Note that a liveness property can not be falsified by a finite execution history. Suppose the assertion <> P is to be checked on a finite sequence s, and P is false for all states encountered, this does not mean that <> P is not satisfied because P may become true at some later time. Eventually means it will be true at some time in the future, but we do not know when. Therefore a liveness assertion may be false only for infinite sequences - for instance, if <> P is false for all states of the infinite sequence. Therefore one considers normally infinite execution sequences when one talks about liveness.

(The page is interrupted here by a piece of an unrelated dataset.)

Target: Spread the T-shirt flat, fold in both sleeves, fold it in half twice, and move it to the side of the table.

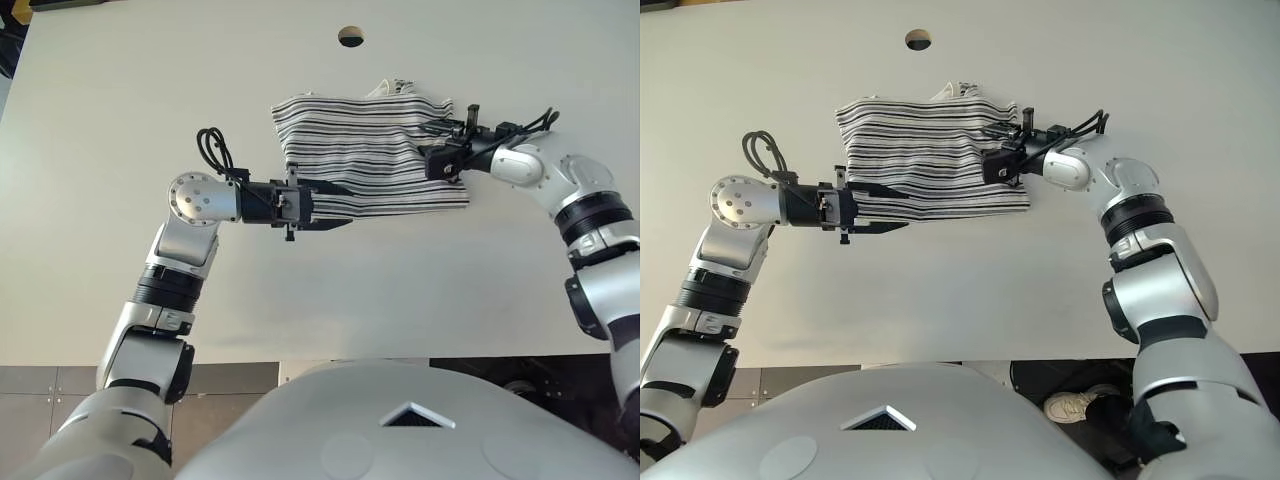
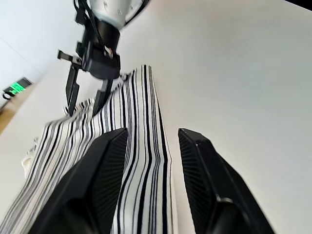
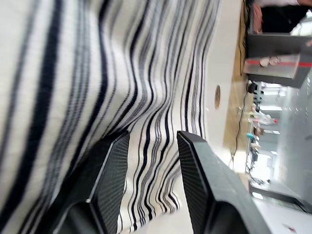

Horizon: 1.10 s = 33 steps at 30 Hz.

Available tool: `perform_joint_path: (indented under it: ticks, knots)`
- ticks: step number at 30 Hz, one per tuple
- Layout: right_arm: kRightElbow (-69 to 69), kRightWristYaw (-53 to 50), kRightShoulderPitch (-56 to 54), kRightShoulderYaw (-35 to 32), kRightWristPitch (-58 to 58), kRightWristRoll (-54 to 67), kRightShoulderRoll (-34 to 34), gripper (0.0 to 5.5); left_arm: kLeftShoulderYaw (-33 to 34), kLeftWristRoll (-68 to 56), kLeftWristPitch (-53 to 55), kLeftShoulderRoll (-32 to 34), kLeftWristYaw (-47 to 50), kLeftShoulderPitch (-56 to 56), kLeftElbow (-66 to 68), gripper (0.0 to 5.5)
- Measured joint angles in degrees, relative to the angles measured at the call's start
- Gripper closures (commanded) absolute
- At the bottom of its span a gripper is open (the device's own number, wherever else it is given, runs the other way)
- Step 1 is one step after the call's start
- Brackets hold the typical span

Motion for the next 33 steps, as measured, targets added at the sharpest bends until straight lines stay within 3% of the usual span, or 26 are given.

There are alternative ways to talk about liveness properties for infinite execution sequences, using extension to state-transition diagrams - instead of temporal logic:
- Büchi automata: Certain states are annotated as accepting states - which means that for each valid infinite execution sequence, among all states that occur infinitely often within that sequence, there must be one state that is accepting. For instance, if in the Offer-Take example, Case-4, only the right-most state is accepting, then the smaller loops will always terminate and the big loop involving the take operation will be executed infinitely often.
- Muller automata: A certain number of subsets of states are identified as accepting subsets - which means that for each valid infinite execution sequence, the subset of states that occur infinitely often within that sequence must be one of the accepting subsets. For instance, in Case-5, if the automaton has one accepting subset which contains all three states, then the choice between the two alternatives is fair. This is more difficult to model with Büchi automata.
- Examples: Case-4 and Case-5
- - - 
- Note: Another interesting modeling paradigm are Muller transition automata (I currently do work on this topic). In this case a subset of the "live" transitions must be executed infinitely often by an (infinite) execution sequence. For instance, if in the example Case-4, the transition drop is not included, then the small offer-drop loop will not be executed infinitely often. This cannot be expressed by a Muller automaton of the same shape, or a Büchi automaton of the same shape.
- If there is a state with several outgoing live transitions then the choice between these transitions must be fair (Reason: if a transition is treated unfairly, then it will not be executed infinitely often).